Exercise prompt: Every line in the listing below that holds the word "block" should be returned.

--- Provided entries Enclosed Below ---

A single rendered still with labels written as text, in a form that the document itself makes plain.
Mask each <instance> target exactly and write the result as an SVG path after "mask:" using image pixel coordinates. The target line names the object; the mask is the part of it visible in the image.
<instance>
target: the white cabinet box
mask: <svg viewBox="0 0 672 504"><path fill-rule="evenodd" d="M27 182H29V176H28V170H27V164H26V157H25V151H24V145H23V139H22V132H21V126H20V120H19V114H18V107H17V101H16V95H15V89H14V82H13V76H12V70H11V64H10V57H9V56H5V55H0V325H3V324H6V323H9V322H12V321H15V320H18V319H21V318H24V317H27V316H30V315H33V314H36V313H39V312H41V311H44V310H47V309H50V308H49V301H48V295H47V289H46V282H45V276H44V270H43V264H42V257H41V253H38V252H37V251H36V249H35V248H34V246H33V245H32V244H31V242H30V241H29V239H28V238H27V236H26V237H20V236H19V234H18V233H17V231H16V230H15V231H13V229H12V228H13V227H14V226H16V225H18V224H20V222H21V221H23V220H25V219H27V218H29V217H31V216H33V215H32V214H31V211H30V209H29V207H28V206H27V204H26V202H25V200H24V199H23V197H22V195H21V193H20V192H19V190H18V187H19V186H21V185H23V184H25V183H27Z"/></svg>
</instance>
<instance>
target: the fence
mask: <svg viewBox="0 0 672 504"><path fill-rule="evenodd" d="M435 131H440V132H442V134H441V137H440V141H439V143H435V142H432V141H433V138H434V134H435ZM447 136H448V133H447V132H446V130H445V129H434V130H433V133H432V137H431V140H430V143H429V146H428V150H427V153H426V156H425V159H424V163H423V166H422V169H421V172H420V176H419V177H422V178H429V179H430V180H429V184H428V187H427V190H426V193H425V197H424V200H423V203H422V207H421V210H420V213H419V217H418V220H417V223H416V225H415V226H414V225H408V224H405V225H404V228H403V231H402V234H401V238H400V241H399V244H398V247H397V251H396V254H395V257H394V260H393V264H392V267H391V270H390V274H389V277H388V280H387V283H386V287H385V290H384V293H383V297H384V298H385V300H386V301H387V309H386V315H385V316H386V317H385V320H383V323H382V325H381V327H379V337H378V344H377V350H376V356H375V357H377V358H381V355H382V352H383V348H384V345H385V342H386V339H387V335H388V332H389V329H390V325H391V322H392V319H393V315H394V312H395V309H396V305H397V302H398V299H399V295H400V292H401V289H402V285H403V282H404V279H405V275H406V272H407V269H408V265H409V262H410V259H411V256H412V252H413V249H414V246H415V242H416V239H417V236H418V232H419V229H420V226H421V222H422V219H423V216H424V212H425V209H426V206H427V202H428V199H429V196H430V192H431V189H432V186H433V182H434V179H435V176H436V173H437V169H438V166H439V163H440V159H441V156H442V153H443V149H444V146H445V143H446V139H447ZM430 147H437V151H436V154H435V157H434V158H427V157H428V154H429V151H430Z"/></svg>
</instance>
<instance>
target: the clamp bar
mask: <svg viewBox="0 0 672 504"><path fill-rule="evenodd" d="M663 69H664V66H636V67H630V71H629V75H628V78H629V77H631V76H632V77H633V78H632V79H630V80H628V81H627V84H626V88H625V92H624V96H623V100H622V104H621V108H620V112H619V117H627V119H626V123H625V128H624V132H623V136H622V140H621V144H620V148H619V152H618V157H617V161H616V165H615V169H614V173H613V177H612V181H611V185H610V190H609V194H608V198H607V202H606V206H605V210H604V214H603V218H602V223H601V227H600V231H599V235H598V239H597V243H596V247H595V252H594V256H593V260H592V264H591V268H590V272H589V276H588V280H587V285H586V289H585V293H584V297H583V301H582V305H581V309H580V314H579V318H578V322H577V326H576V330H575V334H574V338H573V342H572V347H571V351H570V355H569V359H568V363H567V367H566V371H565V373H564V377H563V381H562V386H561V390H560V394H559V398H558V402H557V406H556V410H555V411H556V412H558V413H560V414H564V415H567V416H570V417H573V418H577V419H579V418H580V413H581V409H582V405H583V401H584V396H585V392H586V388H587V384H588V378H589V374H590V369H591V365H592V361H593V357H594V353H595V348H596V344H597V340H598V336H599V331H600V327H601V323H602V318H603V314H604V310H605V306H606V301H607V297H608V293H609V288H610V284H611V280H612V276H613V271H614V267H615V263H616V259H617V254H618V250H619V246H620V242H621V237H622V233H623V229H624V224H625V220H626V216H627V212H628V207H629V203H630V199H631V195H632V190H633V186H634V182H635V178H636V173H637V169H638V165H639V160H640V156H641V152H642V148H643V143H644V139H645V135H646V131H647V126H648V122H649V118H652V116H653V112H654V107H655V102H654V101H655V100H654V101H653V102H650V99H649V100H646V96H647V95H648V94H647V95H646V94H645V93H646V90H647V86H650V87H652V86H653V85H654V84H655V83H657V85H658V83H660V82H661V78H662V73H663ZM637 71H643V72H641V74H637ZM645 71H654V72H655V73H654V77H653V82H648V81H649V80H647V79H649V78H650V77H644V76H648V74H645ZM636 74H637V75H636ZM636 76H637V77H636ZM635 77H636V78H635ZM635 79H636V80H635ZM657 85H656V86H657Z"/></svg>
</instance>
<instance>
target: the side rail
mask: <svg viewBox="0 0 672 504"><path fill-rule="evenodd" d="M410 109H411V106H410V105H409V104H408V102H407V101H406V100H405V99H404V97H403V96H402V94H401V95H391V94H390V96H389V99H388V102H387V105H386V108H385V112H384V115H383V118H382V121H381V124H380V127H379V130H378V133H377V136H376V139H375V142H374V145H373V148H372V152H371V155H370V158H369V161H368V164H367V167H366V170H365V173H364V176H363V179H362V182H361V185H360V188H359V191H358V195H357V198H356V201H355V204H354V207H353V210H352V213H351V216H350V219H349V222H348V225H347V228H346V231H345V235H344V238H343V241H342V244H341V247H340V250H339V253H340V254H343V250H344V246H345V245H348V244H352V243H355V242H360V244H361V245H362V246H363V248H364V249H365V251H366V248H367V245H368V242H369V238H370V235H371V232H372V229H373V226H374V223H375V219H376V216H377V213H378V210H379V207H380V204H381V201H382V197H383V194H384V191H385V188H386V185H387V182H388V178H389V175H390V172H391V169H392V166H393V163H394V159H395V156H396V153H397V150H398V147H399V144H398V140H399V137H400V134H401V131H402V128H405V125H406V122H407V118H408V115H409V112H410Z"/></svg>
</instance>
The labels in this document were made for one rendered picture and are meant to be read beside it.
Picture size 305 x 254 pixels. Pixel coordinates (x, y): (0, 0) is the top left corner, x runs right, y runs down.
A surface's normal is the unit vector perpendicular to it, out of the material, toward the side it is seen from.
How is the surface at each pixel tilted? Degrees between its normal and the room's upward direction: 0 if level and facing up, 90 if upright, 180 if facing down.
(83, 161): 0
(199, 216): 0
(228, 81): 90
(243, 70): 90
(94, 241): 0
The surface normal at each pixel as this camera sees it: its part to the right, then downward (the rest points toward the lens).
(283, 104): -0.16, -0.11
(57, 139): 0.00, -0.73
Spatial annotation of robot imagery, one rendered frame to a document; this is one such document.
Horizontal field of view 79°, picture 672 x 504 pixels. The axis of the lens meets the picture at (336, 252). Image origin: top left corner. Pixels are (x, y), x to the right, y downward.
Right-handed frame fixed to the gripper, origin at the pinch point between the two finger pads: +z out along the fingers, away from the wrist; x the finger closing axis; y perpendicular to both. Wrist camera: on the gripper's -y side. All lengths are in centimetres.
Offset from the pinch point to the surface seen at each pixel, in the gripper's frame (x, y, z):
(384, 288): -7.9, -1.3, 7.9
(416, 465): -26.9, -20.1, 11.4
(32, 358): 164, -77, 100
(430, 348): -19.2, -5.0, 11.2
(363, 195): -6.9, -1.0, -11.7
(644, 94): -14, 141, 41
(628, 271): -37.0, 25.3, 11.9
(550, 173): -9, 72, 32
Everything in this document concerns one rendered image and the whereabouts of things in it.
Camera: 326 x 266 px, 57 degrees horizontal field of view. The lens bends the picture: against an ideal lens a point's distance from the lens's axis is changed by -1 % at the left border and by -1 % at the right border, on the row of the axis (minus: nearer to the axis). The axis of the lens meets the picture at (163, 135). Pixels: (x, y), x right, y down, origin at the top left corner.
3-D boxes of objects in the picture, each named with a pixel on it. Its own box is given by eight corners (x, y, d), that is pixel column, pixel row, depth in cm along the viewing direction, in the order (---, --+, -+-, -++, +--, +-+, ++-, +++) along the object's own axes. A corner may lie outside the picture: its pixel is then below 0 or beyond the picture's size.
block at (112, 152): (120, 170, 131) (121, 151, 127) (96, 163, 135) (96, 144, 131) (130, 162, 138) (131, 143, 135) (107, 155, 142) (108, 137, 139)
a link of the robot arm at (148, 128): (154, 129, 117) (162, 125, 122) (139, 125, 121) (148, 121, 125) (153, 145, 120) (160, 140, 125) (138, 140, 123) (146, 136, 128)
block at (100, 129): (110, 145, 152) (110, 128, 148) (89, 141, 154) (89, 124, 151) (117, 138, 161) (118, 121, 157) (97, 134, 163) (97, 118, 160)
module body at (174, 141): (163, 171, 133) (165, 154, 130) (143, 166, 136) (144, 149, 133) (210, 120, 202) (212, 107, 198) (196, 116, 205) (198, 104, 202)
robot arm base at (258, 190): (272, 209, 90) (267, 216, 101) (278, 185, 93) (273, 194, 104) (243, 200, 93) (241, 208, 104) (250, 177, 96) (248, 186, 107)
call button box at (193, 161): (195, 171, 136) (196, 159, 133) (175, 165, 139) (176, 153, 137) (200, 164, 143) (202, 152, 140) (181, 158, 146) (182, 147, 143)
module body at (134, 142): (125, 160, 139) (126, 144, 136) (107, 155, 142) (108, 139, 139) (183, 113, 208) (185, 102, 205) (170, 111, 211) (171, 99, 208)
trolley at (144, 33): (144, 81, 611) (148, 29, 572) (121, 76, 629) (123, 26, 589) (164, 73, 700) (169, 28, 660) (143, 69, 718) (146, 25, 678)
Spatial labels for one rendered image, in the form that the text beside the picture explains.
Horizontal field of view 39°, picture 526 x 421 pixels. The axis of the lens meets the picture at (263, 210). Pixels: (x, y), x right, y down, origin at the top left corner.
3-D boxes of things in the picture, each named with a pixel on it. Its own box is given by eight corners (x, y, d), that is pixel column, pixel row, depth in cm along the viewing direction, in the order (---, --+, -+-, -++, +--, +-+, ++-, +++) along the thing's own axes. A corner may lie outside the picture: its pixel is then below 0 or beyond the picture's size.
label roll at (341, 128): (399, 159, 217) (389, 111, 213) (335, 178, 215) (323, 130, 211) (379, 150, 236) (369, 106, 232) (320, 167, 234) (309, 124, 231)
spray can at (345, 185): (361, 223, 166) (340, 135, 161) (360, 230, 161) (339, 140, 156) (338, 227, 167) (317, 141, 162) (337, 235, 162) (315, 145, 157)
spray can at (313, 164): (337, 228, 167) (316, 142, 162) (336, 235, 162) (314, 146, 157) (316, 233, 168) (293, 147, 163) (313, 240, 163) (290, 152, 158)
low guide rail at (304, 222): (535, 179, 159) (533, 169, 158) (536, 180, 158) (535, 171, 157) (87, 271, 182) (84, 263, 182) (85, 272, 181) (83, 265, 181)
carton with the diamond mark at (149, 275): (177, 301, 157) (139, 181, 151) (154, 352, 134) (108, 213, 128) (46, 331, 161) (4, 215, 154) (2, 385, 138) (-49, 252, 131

--- End of Enclosed Provided entries ---

Your solution:
block at (112, 152): (120, 170, 131) (121, 151, 127) (96, 163, 135) (96, 144, 131) (130, 162, 138) (131, 143, 135) (107, 155, 142) (108, 137, 139)
block at (100, 129): (110, 145, 152) (110, 128, 148) (89, 141, 154) (89, 124, 151) (117, 138, 161) (118, 121, 157) (97, 134, 163) (97, 118, 160)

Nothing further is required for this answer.